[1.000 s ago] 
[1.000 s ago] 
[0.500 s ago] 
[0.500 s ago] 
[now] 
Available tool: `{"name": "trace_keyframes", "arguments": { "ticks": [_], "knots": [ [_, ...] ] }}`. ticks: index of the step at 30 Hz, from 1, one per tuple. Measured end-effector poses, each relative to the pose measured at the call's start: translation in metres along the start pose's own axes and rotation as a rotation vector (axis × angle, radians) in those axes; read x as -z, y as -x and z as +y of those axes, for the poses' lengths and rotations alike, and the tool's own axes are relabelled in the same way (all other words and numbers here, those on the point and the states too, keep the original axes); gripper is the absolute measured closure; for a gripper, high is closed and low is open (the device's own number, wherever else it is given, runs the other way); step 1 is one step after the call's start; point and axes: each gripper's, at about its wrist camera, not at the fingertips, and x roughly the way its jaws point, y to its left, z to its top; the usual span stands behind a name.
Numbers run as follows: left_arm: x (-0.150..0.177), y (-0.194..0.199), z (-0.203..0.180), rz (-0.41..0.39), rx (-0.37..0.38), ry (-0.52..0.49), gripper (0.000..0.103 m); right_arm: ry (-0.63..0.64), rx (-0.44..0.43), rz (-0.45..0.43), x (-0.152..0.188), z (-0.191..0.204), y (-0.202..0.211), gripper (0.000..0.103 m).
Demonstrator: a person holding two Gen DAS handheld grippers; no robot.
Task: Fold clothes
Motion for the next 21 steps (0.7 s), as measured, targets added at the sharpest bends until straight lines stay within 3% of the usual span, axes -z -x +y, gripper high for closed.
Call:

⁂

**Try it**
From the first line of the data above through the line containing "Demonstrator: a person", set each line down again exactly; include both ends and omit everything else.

**Answer space**
[1.000 s ago] 
[1.000 s ago] 
[0.500 s ago] 
[0.500 s ago] 
[now] 
Available tool: `{"name": "trace_keyframes", "arguments": { "ticks": [_], "knots": [ [_, ...] ] }}`. ticks: index of the step at 30 Hz, from 1, one per tuple. Measured end-effector poses, each relative to the pose measured at the call's start: translation in metres along the start pose's own axes and rotation as a rotation vector (axis × angle, radians) in those axes; read x as -z, y as -x and z as +y of those axes, for the poses' lengths and rotations alike, and the tool's own axes are relabelled in the same way (all other words and numbers here, those on the point and the states too, keep the original axes); gripper is the absolute measured closure; for a gripper, high is closed and low is open (the device's own number, wherever else it is given, runs the other way); step 1 is one step after the call's start; point and axes: each gripper's, at about its wrist camera, not at the fingertips, and x roughly the way its jaws point, y to its left, z to its top; the usual span stands behind a name.
Numbers run as follows: left_arm: x (-0.150..0.177), y (-0.194..0.199), z (-0.203..0.180), rz (-0.41..0.39), rx (-0.37..0.38), ry (-0.52..0.49), gripper (0.000..0.103 m); right_arm: ry (-0.63..0.64), rx (-0.44..0.43), rz (-0.45..0.43), x (-0.152..0.188), z (-0.191..0.204), y (-0.202..0.211), gripper (0.000..0.103 m).
Demonstrator: a person holding two Gen DAS handheld grippers; no robot.

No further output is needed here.